Les médias étaient également à l'affût d'une possible rencontre avec le très croyant président vénézuélien Hugo Chavez qui soigne un cancer à Cuba et qui est arrivé dimanche à La Havane pour y suivre une radiothérapie de quelques jours.

Le pape dispose dans son emploi du temps de deux périodes de repos où il pourrait avoir des rencontres imprévues : mardi après son arrivée à La Havane à l'heure du déjeuner, et mercredi, entre une messe publique le matin et son départ dans l'après-midi.

Accueilli lundi en début d'après-midi par le président Raul Castro à son arrivée à Santiago de Cuba, le pape célèbre une messe publique avant de se retirer au sanctuaire de la Vierge de la Charité d'El Cobre, à une trentaine de kilomètres, où il passe la nuit.
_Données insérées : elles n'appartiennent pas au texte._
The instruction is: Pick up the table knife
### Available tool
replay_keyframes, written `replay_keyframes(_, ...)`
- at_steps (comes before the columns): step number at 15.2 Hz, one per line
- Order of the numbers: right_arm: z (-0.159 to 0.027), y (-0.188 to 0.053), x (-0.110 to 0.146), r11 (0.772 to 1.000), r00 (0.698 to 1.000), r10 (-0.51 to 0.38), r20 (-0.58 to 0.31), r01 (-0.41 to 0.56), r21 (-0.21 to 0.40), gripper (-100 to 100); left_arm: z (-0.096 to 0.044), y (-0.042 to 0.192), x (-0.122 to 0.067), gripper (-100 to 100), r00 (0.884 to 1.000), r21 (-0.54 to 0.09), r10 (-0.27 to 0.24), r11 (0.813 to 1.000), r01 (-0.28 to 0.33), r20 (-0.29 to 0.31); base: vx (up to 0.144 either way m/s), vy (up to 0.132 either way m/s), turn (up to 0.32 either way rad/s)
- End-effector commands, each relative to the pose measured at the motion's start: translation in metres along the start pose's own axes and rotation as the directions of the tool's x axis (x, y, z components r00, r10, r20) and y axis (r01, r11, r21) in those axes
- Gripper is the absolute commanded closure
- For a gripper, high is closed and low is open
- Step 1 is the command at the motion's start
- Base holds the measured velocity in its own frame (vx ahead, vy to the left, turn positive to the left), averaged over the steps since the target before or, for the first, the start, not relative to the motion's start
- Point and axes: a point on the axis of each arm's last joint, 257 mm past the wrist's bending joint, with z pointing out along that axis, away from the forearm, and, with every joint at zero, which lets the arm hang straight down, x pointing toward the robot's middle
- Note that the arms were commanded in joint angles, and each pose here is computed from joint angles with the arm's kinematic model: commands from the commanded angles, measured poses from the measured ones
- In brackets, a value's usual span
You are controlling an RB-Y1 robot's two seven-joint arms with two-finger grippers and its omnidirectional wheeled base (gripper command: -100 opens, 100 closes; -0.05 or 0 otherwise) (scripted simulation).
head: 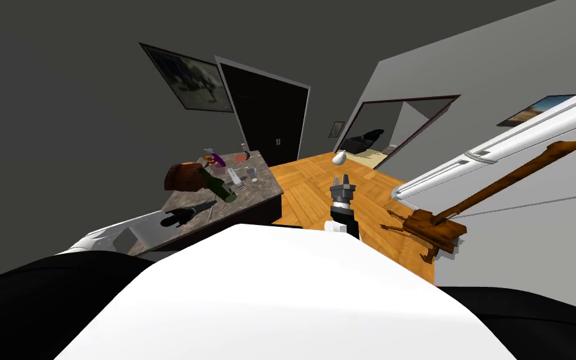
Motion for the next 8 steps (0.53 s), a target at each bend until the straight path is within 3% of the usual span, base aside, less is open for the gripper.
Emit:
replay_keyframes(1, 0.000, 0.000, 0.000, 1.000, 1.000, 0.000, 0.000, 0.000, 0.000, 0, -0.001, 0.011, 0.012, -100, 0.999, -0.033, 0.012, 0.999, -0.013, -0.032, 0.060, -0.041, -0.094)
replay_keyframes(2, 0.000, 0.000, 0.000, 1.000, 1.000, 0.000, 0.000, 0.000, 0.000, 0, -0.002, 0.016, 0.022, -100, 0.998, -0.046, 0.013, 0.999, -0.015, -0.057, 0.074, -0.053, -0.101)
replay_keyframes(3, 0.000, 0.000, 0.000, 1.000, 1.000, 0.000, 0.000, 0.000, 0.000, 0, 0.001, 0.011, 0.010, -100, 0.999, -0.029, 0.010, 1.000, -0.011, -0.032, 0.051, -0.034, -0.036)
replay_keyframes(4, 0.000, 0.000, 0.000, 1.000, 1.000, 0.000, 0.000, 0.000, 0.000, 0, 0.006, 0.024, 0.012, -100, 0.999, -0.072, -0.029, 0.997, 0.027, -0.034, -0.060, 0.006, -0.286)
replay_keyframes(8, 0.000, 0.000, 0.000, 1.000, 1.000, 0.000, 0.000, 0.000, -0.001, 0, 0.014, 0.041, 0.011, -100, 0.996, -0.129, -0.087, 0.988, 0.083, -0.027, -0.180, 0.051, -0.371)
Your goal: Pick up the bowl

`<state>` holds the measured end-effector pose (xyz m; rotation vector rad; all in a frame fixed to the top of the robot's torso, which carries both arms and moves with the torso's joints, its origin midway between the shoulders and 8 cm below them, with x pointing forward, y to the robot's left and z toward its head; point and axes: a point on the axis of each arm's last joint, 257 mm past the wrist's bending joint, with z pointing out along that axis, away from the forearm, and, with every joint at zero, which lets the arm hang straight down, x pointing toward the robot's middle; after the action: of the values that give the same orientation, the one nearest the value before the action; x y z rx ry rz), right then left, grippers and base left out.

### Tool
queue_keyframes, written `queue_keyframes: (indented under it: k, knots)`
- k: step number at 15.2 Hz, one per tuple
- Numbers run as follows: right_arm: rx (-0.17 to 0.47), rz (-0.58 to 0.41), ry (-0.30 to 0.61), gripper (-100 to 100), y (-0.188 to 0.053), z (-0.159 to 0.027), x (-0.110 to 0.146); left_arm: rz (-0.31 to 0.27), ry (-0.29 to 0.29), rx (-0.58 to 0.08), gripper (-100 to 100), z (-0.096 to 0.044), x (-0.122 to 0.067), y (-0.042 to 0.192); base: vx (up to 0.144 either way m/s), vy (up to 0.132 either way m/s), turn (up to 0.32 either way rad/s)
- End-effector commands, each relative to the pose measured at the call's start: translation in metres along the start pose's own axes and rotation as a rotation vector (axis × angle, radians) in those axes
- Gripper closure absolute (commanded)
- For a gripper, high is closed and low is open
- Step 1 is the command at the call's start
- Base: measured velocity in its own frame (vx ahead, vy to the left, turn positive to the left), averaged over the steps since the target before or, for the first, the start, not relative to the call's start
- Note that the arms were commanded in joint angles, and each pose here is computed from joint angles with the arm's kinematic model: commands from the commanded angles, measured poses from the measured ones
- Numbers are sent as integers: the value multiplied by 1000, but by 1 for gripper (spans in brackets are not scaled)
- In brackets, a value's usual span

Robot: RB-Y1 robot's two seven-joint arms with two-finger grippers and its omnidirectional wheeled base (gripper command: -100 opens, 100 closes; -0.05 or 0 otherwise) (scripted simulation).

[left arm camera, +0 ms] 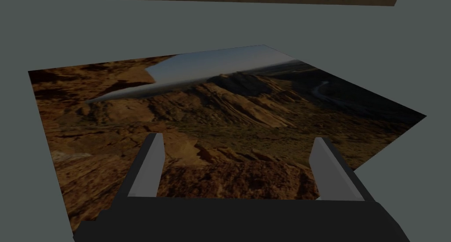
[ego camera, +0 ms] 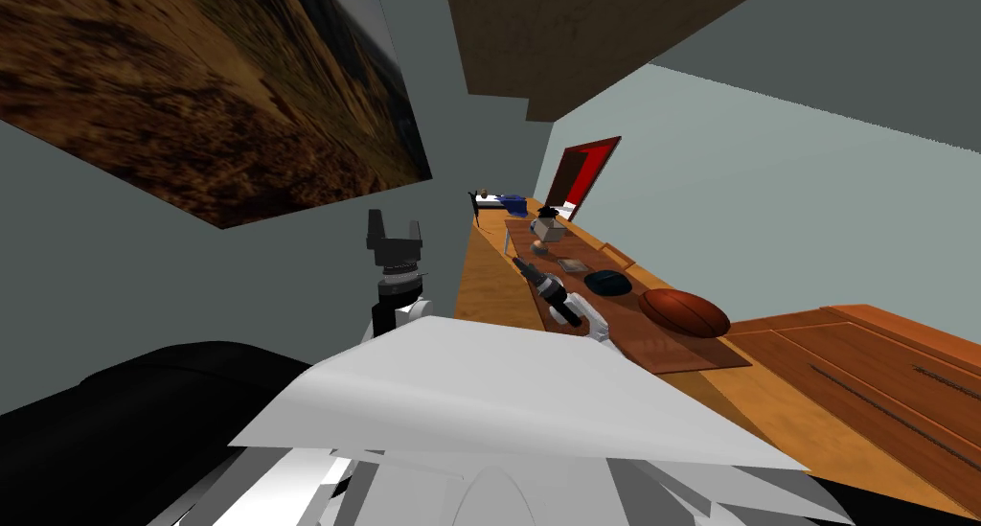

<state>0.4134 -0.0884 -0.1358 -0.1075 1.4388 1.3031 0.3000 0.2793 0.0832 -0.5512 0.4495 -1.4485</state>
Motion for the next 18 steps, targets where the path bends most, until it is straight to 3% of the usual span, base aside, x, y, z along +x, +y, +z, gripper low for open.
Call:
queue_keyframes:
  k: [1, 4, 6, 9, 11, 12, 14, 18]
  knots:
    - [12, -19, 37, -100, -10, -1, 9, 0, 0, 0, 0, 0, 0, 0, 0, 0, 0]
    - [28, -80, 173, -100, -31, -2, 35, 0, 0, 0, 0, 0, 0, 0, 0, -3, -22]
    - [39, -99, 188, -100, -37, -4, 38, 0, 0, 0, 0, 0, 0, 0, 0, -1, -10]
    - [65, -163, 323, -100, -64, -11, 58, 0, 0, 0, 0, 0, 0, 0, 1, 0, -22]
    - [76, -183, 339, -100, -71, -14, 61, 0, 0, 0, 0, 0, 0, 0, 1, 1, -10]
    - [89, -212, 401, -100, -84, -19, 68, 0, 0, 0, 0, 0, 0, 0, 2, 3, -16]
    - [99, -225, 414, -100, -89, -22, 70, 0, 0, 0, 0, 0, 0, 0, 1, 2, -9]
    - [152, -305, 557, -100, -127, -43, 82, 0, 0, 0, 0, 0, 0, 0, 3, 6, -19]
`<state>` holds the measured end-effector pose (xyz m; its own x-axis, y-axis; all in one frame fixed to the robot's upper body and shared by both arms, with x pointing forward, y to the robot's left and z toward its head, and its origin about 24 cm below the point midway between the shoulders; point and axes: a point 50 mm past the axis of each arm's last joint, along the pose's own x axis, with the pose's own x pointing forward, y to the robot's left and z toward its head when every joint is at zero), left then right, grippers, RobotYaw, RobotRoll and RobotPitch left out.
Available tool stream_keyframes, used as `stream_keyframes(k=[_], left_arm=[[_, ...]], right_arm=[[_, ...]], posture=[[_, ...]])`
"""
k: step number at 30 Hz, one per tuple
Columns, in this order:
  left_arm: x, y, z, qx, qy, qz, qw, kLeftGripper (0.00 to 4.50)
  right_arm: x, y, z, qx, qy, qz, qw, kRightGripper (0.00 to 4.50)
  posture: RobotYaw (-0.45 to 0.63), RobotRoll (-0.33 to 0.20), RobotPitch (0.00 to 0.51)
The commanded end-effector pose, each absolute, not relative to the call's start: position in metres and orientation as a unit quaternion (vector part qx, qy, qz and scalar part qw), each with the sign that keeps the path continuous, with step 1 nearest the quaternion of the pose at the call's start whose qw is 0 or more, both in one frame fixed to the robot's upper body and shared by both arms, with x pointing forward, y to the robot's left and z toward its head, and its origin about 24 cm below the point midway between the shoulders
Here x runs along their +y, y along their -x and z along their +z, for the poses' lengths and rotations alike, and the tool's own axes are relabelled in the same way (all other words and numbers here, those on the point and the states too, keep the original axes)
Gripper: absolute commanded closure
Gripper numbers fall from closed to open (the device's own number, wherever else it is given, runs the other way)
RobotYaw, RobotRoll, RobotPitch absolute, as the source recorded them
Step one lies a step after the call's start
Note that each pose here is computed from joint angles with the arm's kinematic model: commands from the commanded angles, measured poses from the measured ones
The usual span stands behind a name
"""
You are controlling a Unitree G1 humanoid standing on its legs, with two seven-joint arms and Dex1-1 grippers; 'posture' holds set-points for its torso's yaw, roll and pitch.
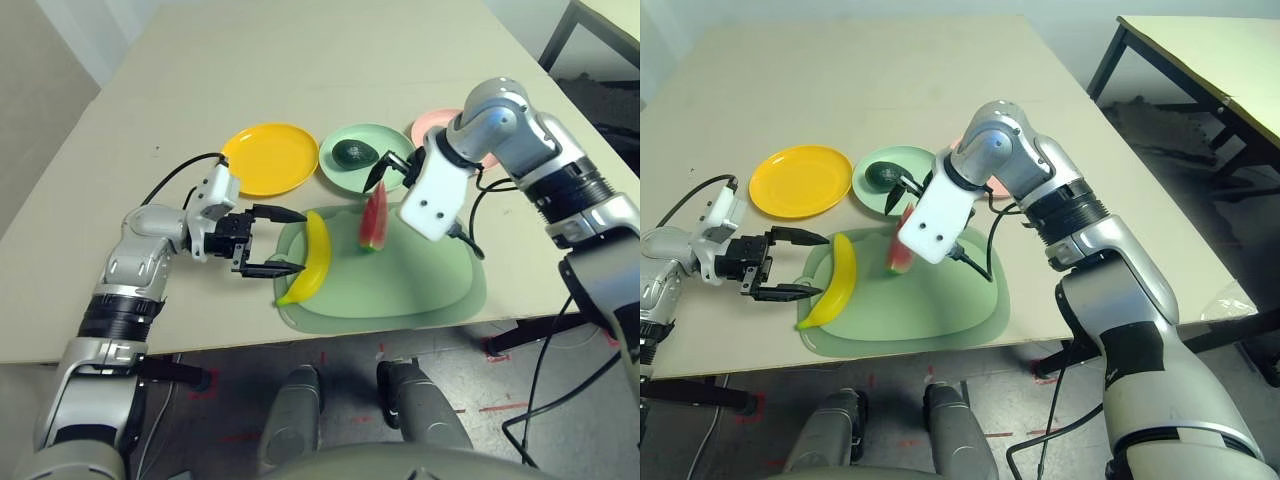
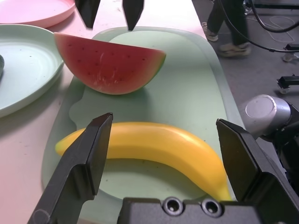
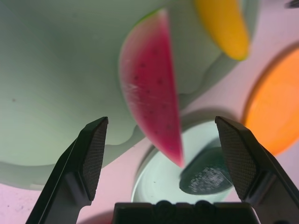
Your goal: Place the fruits into color-matched plates.
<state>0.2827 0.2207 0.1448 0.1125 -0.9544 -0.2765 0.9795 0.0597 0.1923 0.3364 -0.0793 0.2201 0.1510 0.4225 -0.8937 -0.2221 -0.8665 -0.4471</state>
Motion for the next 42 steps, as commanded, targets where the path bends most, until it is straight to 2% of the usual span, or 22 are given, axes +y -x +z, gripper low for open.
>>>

Après une brève visite au sanctuaire mardi matin, il s'envole pour La Havane où il doit être officiellement reçu par Raul Castro en fin d'après-midi, puis dîner avec les évêques cubains.

Mercredi matin, Benoît XVI célèbre une grande messe publique sur l'emblématique place de la Révolution de La Havane, avant de prononcer un ultime discours à l'aéroport avant de quitter Cuba à 17H00 (22H00 GMT).